Segment Start: DATA SHOWN

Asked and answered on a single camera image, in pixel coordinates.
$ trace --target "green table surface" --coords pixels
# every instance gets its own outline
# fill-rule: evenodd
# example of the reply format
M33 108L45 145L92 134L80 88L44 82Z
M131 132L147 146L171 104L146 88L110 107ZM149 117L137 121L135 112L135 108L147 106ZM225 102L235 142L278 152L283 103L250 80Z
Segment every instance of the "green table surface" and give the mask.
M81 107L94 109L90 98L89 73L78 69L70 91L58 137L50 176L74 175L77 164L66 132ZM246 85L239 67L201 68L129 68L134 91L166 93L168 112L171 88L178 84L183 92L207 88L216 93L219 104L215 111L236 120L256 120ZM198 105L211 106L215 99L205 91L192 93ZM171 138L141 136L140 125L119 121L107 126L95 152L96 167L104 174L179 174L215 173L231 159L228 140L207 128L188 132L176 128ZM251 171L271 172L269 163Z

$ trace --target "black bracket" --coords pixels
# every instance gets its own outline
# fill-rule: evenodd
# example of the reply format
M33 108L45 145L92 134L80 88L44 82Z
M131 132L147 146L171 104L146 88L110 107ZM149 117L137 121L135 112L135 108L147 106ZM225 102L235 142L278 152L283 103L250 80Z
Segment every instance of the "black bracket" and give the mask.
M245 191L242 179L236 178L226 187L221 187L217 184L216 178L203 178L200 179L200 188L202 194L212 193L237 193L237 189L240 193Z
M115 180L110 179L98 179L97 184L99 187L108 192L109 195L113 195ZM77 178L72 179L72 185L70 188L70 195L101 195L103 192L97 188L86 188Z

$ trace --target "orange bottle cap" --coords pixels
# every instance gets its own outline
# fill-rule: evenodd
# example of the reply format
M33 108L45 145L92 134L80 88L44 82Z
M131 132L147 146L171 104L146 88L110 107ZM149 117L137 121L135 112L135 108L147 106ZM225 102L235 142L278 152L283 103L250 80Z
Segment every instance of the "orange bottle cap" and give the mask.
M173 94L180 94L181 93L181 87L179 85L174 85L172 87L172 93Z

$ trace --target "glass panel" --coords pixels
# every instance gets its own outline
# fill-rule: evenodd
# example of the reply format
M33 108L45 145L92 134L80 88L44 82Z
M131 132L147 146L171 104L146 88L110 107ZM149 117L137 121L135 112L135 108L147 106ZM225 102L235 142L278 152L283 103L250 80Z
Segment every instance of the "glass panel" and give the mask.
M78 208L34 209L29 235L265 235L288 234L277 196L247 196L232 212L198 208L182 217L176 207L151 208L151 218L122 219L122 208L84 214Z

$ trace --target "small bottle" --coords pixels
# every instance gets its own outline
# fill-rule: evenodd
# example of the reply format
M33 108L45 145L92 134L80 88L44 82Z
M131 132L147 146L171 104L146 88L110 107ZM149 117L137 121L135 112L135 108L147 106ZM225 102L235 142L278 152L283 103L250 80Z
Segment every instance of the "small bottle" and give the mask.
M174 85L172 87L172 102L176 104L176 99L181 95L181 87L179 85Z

Segment End: DATA SHOWN

— ASSIGNMENT —
The task calls for all the records above to be repeated exactly.

— FINISHED TASK —
Asked and answered on a single camera image, in pixel coordinates.
$ trace --target "green table surface" --coords pixels
# every instance gets its own outline
# fill-rule: evenodd
# example of the reply format
M33 108L45 145L92 134L80 88L44 82Z
M131 132L147 146L171 104L146 88L110 107ZM149 117L137 121L135 112L135 108L147 106ZM225 102L235 142L278 152L283 103L250 80Z
Segment every instance of the "green table surface" and give the mask.
M81 107L94 109L90 98L89 73L78 69L70 91L58 137L50 176L74 175L77 164L66 132ZM246 85L239 67L201 68L129 68L134 91L166 93L168 112L171 88L178 84L183 92L207 88L216 93L219 104L215 111L236 120L256 120ZM198 105L211 106L215 99L205 91L192 93ZM171 138L141 136L140 125L119 121L107 126L95 152L96 167L104 174L179 174L215 173L231 159L228 140L207 128L188 132L176 128ZM251 171L271 172L269 163Z

$ trace --target "black bracket" --coords pixels
# every instance gets its own outline
# fill-rule: evenodd
# example of the reply format
M33 108L45 145L92 134L80 88L44 82Z
M131 132L147 146L171 104L146 88L110 107ZM149 117L137 121L135 112L135 108L147 106ZM225 102L235 142L278 152L283 103L250 80Z
Segment every instance of the "black bracket" and give the mask.
M245 191L242 179L236 178L226 187L221 187L217 184L216 178L203 178L200 179L200 188L202 194L212 193L237 193L237 189L240 193Z
M115 180L110 179L98 179L97 184L99 187L108 192L109 195L113 195ZM77 178L72 179L72 185L70 188L70 195L101 195L103 192L97 188L86 188Z

$ trace --target "orange bottle cap" --coords pixels
# every instance gets its own outline
# fill-rule: evenodd
# example of the reply format
M33 108L45 145L92 134L80 88L44 82Z
M131 132L147 146L171 104L146 88L110 107ZM149 117L137 121L135 112L135 108L147 106ZM225 102L235 142L278 152L283 103L250 80Z
Segment every instance of the "orange bottle cap" and give the mask.
M173 94L180 94L181 93L181 87L179 85L174 85L172 87L172 93Z

$ trace --target "glass panel" --coords pixels
# every instance gets its own outline
# fill-rule: evenodd
# example of the reply format
M33 108L45 145L92 134L80 88L44 82Z
M131 132L147 146L171 104L146 88L110 107ZM149 117L137 121L135 112L135 108L147 106ZM225 102L235 142L278 152L283 103L250 80Z
Segment every instance of the "glass panel" and give the mask.
M78 208L34 209L29 235L265 235L288 234L277 196L247 196L232 212L198 208L182 217L176 207L151 208L151 218L122 219L122 208L84 214Z

$ trace --target "small bottle" --coords pixels
# every instance gets its own outline
# fill-rule: evenodd
# example of the reply format
M33 108L45 145L92 134L80 88L44 82Z
M131 132L147 146L171 104L146 88L110 107ZM149 117L137 121L135 112L135 108L147 106ZM225 102L235 142L278 152L283 103L250 80Z
Segment every instance of the "small bottle" and give the mask.
M174 85L172 87L172 102L176 104L176 99L181 95L181 87L179 85Z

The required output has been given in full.